Getting settled in our pew, Polly discovered a note in the hymnal pocket. Obviously hand written by a young child, the message was clear and curious.

Here’s what it said: Kate: Dear Sis, I love you and forgive you. Love, Richard.

Made for an interesting chat at brunch later.

Forty boys and girls had made their first communion the day before. We guessed that the note was left by one of those children, newly admitted to the community of Christians, who was clearing the decks of conscience in preparation for receiving the sacraments.

Polly handed the note to me and whispered, “This calls for a blog.”

So here it is.

“I forgive you.”

I wondered who I would say those words to.

Frankly, I could think of no one.

Funny.
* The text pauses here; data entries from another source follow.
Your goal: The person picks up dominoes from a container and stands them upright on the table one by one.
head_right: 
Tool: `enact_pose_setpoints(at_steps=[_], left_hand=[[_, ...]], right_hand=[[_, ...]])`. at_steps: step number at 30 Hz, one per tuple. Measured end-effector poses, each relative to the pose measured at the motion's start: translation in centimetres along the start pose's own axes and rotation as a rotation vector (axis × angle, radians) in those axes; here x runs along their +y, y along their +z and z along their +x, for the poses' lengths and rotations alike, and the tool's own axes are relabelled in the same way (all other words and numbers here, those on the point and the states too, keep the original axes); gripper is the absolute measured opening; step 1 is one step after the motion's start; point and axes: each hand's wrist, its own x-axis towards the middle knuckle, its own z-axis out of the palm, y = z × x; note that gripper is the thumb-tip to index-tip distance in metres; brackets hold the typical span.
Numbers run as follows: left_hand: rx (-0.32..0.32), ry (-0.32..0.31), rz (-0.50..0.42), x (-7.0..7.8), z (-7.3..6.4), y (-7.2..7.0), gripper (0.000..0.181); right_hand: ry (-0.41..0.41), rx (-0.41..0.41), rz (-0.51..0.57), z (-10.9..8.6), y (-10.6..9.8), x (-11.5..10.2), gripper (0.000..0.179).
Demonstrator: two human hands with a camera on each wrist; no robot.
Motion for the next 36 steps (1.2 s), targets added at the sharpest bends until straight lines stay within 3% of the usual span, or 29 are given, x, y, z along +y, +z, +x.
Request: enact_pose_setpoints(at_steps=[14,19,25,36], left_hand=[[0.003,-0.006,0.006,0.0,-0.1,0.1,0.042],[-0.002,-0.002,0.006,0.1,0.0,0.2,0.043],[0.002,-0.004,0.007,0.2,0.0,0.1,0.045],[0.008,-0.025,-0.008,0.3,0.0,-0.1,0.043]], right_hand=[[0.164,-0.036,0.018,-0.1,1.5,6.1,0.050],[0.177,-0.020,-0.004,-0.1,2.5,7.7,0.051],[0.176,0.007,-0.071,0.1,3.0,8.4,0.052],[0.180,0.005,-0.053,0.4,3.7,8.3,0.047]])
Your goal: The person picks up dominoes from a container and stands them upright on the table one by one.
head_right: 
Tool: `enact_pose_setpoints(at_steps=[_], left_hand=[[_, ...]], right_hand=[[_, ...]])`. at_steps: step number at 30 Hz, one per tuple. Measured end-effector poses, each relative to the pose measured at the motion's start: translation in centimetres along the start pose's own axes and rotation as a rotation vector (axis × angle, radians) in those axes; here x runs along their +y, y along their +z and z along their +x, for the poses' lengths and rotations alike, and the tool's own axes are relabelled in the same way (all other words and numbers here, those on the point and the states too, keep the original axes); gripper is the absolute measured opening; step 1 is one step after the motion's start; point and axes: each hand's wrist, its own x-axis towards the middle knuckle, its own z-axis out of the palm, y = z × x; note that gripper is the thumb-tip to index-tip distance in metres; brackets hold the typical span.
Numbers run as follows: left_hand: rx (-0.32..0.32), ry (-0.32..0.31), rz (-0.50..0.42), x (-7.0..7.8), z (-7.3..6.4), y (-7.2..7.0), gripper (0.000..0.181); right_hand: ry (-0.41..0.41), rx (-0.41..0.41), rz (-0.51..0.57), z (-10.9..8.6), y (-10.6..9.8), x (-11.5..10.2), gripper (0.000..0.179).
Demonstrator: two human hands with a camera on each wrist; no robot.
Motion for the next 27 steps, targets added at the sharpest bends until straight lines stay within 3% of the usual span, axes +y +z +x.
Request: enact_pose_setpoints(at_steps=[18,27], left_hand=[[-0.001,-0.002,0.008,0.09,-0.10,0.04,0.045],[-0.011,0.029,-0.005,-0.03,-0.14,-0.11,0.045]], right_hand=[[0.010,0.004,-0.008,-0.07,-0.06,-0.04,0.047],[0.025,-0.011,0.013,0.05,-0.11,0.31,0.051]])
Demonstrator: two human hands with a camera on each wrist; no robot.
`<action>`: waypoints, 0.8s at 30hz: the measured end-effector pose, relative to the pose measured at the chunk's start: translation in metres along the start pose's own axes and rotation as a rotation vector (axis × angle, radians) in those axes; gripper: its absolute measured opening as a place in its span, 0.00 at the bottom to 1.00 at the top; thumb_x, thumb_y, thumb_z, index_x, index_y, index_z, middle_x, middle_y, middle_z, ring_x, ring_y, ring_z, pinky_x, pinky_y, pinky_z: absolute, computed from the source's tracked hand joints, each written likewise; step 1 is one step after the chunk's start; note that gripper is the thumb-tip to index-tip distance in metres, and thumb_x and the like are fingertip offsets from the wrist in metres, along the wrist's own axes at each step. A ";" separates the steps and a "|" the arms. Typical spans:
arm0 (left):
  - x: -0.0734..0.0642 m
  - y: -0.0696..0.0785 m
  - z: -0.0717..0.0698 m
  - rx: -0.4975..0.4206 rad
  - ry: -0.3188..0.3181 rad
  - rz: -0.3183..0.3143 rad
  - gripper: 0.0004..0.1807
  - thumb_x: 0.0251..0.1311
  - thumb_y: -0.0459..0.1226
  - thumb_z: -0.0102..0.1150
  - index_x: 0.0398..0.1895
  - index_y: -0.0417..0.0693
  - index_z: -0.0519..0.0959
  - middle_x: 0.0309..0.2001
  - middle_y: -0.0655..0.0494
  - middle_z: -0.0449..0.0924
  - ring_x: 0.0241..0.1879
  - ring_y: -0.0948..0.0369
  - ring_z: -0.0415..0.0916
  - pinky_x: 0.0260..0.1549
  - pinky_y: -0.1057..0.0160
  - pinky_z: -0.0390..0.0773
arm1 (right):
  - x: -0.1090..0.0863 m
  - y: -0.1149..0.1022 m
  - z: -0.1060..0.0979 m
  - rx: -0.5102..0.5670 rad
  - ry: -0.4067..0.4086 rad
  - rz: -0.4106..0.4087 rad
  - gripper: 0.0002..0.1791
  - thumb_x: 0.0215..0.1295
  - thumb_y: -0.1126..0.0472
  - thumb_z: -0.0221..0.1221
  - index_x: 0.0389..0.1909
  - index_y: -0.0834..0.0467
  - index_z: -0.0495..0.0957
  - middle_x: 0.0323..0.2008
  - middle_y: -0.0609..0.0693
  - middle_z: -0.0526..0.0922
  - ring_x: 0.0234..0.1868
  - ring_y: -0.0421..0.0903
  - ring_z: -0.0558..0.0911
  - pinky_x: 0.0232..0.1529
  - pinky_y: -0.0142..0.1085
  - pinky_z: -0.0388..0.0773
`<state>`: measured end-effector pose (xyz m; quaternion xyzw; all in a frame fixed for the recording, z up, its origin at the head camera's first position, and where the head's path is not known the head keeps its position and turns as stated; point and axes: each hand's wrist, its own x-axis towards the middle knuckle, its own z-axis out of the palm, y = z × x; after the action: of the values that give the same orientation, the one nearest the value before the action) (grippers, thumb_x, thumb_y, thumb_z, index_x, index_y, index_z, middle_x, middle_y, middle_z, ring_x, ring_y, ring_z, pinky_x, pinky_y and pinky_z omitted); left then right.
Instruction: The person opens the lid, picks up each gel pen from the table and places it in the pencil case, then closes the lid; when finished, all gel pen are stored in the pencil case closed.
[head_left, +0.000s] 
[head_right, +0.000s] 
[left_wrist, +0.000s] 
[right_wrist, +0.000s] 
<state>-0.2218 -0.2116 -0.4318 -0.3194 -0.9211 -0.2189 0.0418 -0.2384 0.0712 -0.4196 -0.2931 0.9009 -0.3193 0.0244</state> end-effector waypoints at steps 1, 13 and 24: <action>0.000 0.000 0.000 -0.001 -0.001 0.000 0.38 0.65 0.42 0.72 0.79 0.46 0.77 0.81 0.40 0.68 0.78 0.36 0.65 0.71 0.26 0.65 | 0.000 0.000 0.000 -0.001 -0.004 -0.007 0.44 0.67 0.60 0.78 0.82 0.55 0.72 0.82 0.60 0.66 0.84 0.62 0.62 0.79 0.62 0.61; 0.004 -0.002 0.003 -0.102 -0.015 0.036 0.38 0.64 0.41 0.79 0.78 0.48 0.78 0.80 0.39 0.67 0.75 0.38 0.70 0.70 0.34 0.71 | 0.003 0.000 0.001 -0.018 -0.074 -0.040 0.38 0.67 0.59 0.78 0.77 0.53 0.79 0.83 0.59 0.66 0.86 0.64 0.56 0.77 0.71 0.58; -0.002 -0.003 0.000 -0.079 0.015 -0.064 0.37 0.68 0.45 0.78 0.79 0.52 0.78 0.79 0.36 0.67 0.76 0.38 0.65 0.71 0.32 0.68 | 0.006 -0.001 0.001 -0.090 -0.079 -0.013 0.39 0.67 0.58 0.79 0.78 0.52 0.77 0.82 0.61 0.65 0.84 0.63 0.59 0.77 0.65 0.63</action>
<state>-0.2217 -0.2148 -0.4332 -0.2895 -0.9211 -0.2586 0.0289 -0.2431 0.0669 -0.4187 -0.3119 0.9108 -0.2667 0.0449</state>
I’ve been around this old place for eighty-three, going on eighty-four years. I know I have taken more than a few hits that left hurts, bruises, even scars.

But I’m dogged if I can call any to mind.

The old joke is that Irish Alzheimer’s consists of forgetting everything but the grudge. If so, I’m either not very Irish or not yet afflicted.

I seem to recall my father telling me, when I complained about bullies in the neighborhood, that I should simply forget their names. It really works. Hard to remember being mad at somebody when you can’t recall his name.

As a judge, it was often my duty to pronounce sentence on people convicted of crime. More often than not, they would have pled guilty, if not by way of throwing themselves on the mercy of the court, then more likely as a condition of a plea bargain to get out from under a more serious charge.

Our criminal justice system is founded on humane principles. It’s not a matter of revenge or retribution. We send people to a ‘penitentiary’ operated by the department of ‘corrections.’

A penitentiary is a place to do penance. It’s where people do time to make up from doing wrong.

In the Catholic tradition, penance is the price of forgiveness, given in response to contrition.

In theory, a criminal who pays his debt to society, if not forgiven, is at least reinstated as a member of society.

One wonders how the families of people killed in terrorist attacks are supposed to feel. How do you forgive the unforgivable?

When the law has run its course, when the culprits have been caught and convicted, when the full and proper process of criminal justice has run its course, how should we feel?

Should our guts be twisted with resentment and anger?

Should we harbor hatred, and the insatiable urge to visit murder and mayhem on anyone and everyone connected with those who do us harm?

Hammurabi’s code is famously remembered for the dicta “an eye for an eye and a tooth for a tooth.”

It is quoted in these times as justifying vengeance. In truth, the admonition was that revenge should be limited by the scope of the injury.

In short, Hamurabi was advising against escalation of feuds. Or as the old Irish ballad bemoans, “an eye for an eye and another for another until everyone is blind.”

The truth is that there is evil in the world. Sin is as much a part of nature as tsunamis. People do bad things.

But that’s because people are designed to be free.

If someone invented a pill that would prevent human beings from wrongdoing, would you take it? Would anyone?

Isn’t the right to do wrong the very definition of liberty?

Totalitarian governments may promise safety and security, but at what price?

In the last analysis, forgiving is not what we do for someone else. It’s what we do for ourselves.

It’s the balm that soothes aching hearts.